🤖 AI Summary
To address the low prediction accuracy and high computational cost of urban stormwater infrastructure modeling under unsteady hydraulic and pollutant loading conditions, this paper proposes a Composite Physics-Informed Neural Network (CPNN) framework integrating deep operator learning with automatic differentiation. It is the first work to introduce operator learning into dynamic modeling of urban stormwater systems, achieving high-fidelity coupling of hydrodynamics and particulate transport while balancing the efficiency of CSTR models and the physical fidelity of CFD simulations. The CPNN achieves R² > 0.8 for hydraulic predictions in 95.2% of test cases and for particle concentration predictions in 72.6%, significantly outperforming conventional lumped-parameter models. Moreover, it enables gradient-based sensitivity analysis of pollutant transport via automatic differentiation, enhancing model interpretability. The framework supports long-term continuous performance assessment and climate-resilient infrastructure planning.
📝 Abstract
Stormwater infrastructures are decentralized urban water-management systems that face highly unsteady hydraulic and pollutant loadings from episodic rainfall-runoff events. Accurately evaluating their in-situ treatment performance is essential for cost-effective design and planning. Traditional lumped dynamic models (e.g., continuously stirred tank reactor, CSTR) are computationally efficient but oversimplify transport and reaction processes, limiting predictive accuracy and insight. Computational fluid dynamics (CFD) resolves detailed turbulent transport and pollutant fate physics but incurs prohibitive computational cost for unsteady and long-term simulations.
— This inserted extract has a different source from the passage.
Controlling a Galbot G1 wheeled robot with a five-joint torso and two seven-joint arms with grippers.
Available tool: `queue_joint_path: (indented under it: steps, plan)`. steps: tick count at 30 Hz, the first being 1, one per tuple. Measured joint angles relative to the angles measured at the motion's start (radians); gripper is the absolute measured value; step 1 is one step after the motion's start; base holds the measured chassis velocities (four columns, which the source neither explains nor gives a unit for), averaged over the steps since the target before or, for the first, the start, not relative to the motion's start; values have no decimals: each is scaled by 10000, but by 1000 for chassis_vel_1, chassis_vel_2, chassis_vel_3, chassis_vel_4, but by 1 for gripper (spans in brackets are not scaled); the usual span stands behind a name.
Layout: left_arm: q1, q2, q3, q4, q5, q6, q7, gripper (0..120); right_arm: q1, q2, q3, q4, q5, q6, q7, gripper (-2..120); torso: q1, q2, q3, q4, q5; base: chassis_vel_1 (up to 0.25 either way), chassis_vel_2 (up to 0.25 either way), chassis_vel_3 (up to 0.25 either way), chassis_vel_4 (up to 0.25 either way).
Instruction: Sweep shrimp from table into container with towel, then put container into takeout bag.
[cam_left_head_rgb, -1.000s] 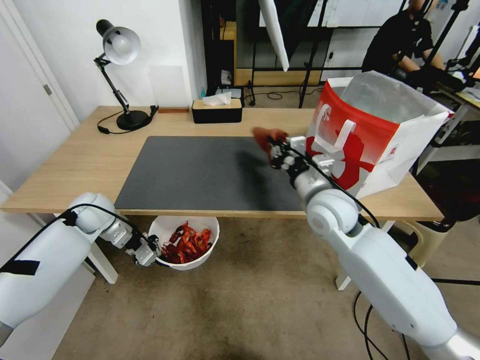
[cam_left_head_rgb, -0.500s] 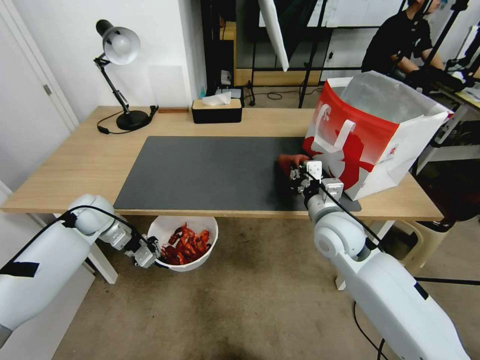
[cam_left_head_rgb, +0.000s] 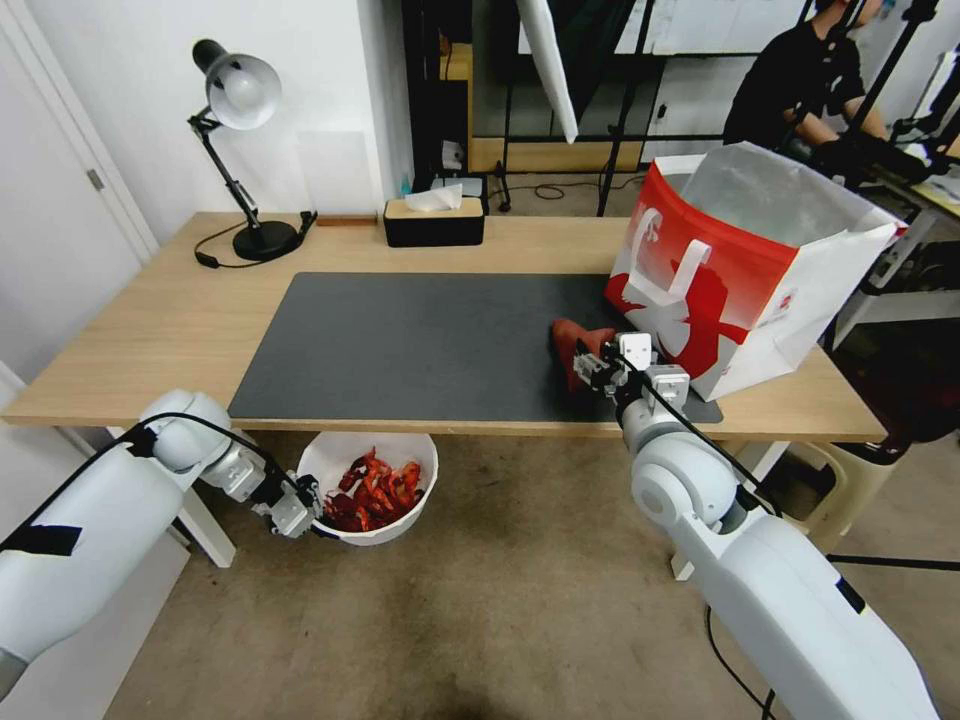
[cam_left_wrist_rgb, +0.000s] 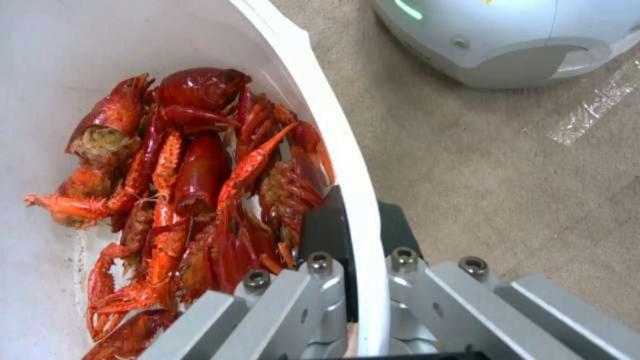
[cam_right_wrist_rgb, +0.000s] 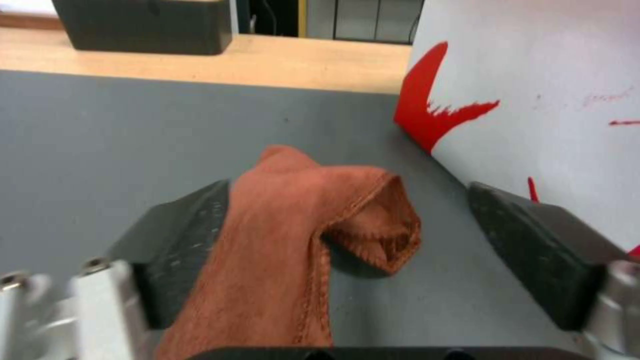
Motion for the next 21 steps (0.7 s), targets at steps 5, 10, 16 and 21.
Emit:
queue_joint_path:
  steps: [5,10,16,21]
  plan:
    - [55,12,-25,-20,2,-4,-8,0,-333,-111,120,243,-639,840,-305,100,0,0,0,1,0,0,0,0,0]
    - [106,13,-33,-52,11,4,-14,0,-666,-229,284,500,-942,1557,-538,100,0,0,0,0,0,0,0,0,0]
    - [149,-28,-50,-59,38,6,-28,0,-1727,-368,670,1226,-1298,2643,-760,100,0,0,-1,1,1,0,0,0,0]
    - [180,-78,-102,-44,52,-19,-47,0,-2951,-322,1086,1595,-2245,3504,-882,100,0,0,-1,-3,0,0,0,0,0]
To address these limitations, this study develops a composite operator-based neural network (CPNN) framework that leverages state-of-the-art operator learning to predict the spatial and temporal dynamics of hydraulics and particulate matter (PM) in stormwater treatment. The framework is demonstrated on a hydrodynamic separator (HS), a common urban treatment device. Results indicate that the CPNN achieves R2 > 0.8 for hydraulic predictions in 95.2% of test cases; for PM concentration predictions, R2 > 0.8 in 72.6% of cases and 0.4 < R2 < 0.8 in 22.6%. The analysis identifies challenges in capturing dynamics under extreme low-flow conditions, owing to their lower contribution to the training loss. Exploiting the automatic-differentiation capability of the CPNN, sensitivity analyses quantify the influence of storm event loading on PM transport. Finally, the potential of the CPNN framework for continuous, long-term evaluation of stormwater infrastructure performance is discussed, marking a step toward robust, climate-aware planning and implementation.